ASSIGNMENT →
A full, exact copy of the listing is needed, with images omitted.

DATA BELOW →
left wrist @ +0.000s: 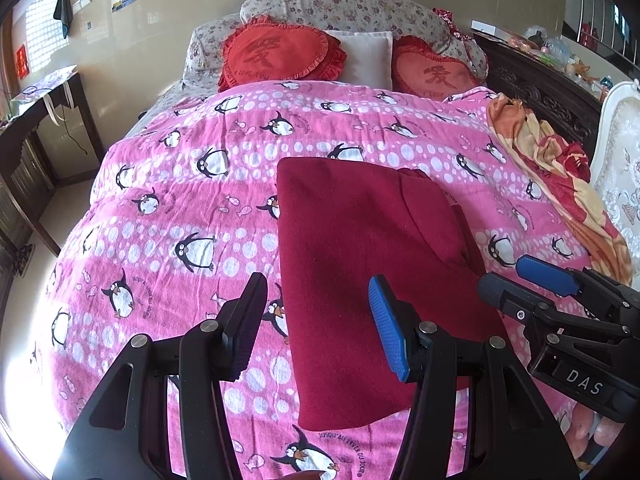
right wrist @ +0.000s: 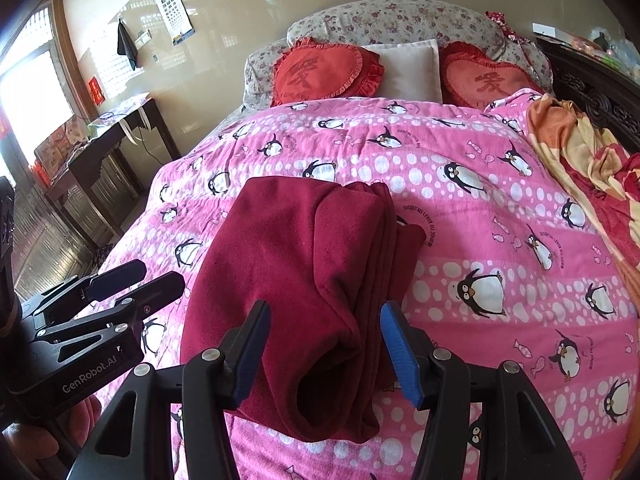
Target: Fold small clothes
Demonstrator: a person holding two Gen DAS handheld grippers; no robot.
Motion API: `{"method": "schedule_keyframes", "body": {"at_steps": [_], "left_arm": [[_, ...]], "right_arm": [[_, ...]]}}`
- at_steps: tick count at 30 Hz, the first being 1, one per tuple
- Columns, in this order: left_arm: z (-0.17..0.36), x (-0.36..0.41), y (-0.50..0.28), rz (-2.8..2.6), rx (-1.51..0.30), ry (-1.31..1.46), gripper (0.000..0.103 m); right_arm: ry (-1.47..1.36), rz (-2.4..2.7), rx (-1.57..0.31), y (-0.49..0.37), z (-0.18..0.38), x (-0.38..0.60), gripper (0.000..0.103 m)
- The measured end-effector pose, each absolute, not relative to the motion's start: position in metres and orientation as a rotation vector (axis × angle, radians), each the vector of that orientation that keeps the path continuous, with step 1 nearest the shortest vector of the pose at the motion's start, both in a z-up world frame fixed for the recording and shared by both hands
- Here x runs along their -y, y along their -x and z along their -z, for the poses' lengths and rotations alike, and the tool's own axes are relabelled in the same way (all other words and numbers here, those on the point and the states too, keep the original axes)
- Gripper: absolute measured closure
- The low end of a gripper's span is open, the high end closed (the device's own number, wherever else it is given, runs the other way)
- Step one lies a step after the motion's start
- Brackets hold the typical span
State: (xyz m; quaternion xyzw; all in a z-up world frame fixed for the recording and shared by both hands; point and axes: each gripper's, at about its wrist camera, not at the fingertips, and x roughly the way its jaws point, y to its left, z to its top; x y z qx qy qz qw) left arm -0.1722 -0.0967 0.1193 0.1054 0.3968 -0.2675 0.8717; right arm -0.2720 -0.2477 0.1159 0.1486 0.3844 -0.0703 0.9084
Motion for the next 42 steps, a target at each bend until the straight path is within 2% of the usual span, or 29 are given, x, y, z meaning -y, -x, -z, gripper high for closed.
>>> {"method": "schedule_keyframes", "body": {"at_steps": [21, 42], "left_arm": [[-0.135, 0.091, 0.184, 0.537, -0.784, -0.251, 0.050], [-0.120, 0.098, 0.171, 0.550, -0.820, -0.237, 0.050]], "right_arm": [[-0.338, 0.133, -0.792, 0.274, -0.117, 0.249, 0.047], [-0.323, 0.132, -0.816, 0.263, -0.115, 0.248, 0.047]]}}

EXPECTED ANSWER →
left wrist @ +0.000s: 
right wrist @ +0.000s: 
Target: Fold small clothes
Demonstrator: a person holding two Gen DAS handheld grippers; no robot.
Motion API: `{"method": "schedule_keyframes", "body": {"at_steps": [_], "left_arm": [[_, ...]], "right_arm": [[_, ...]]}}`
- at_steps: tick count at 30 Hz, the first being 1, one per tuple
- Columns, in this order: left_arm: z (-0.17..0.36), x (-0.36..0.41), y (-0.50..0.28), rz (-2.8..2.6), rx (-1.51..0.30), ry (-1.31..1.46), gripper (0.000..0.103 m); right_arm: ry (-1.47..1.36), rz (-2.4..2.7), rx (-1.57..0.31), y (-0.49..0.37), z (-0.18..0.38), x (-0.38..0.60), gripper (0.000..0.103 m)
- The measured end-effector pose, each absolute, not relative to the motion's start: position in metres and orientation as a rotation vector (axis × angle, radians), each the vector of that orientation that keeps the path continuous, with step 1 nearest the shortest vector of the pose at the motion's start, both in a z-up world frame fixed for the recording and shared by both hands
- Here x runs along their -y, y along their -x and z along their -z, for the poses' lengths and rotations alike, and the tool's own axes are relabelled in the same way (all other words and numbers here, those on the point and the states too, keep the original axes)
- Gripper: absolute measured closure
- The low end of a gripper's span is open, the high end closed (the device's own number, wherever else it is given, runs the other way)
- Step one lies a step after the motion's start
- Brackets hold the typical span
State: (xyz m; quaternion xyzw; all in a z-up world frame fixed for the recording and shared by both hands; point and axes: each gripper's, at about its wrist camera, not at the fingertips, and x roughly the way its jaws point, y to its left, z to its top; x y z qx qy qz qw) left arm -0.1722 -0.0967 0.1193 0.1054 0.3968 -0.2675 0.8717; right arm -0.2720 -0.2477 0.1159 0.1486 0.3844 -0.0703 0.9084
Motion for the next 42 steps, a target at each bend until the straight path is within 2% of the usual span, or 29 are given, x, y, z meaning -y, -x, -z, gripper high for closed.
>>> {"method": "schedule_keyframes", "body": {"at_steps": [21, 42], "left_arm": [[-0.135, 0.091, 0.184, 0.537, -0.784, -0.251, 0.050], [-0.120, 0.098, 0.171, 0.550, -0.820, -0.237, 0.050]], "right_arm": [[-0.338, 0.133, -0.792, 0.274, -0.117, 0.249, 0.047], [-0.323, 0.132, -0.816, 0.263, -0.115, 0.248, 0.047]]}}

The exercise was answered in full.